Die sechsmonatige Frist beginnt nach dem Gesetzeswortlaut erst, wenn der Anspruchsberechtigte sowohl von der Gesetzesverletzung als auch von der Person des Verpflichteten erfahren hat. Ein vager Verdacht, eine anonyme Anzeige oder ein unbekannter Betreiber reichen für eine verlässliche Berechnung nicht als bloße Schlagworte. Entscheidend ist, welche konkreten Tatsachen wann bekannt waren.

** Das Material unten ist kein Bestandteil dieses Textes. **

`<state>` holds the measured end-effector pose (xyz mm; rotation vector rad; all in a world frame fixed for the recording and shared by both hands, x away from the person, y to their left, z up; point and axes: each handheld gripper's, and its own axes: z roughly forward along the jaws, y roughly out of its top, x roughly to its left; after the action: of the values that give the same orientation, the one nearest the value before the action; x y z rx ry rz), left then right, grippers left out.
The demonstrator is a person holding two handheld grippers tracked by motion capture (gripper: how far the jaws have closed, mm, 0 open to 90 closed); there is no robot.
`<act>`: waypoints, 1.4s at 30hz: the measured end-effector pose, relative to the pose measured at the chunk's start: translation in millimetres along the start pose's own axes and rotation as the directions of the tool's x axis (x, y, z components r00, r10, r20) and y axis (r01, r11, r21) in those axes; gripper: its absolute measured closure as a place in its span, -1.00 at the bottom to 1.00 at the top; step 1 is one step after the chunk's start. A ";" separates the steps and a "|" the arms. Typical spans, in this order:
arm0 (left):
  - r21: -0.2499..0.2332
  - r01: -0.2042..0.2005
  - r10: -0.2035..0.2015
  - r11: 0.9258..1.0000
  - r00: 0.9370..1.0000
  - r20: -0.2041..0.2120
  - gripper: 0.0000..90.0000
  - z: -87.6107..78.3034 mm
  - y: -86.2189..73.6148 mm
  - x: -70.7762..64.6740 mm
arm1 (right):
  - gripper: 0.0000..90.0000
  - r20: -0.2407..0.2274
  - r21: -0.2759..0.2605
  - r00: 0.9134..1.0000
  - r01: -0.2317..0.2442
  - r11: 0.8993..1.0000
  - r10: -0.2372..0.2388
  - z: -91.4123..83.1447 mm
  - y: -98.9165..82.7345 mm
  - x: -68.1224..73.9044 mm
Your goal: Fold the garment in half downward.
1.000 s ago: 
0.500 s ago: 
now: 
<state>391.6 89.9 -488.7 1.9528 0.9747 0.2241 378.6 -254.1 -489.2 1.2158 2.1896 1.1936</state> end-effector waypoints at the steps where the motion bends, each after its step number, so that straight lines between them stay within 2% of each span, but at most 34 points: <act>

In Unternehmen können Informationen bei Marketing, Vertrieb, Geschäftsführung oder Rechtsabteilung zu unterschiedlichen Zeiten eintreffen. Für die Prüfung sollte deshalb dokumentiert werden, wer welchen Beleg erhalten hat, welche Handlung daraus erkennbar war und wann die verantwortliche Person oder Gesellschaft zugeordnet werden konnte. Eine nachträglich erstellte Pauschalangabe wie „seit Monaten bekannt“ ist zu ungenau.
Sichern Sie E-Mails, Anzeigenberichte, Plattformmeldungen, Screenshots, Impressumsdaten und interne Weiterleitungen im Original. Ergänzen Sie eine sachliche Chronologie, ohne Wissensstände nachträglich anzugleichen. Erst auf dieser Grundlage lässt sich prüfen, wann die gesetzlich erforderliche Kenntnis vorlag.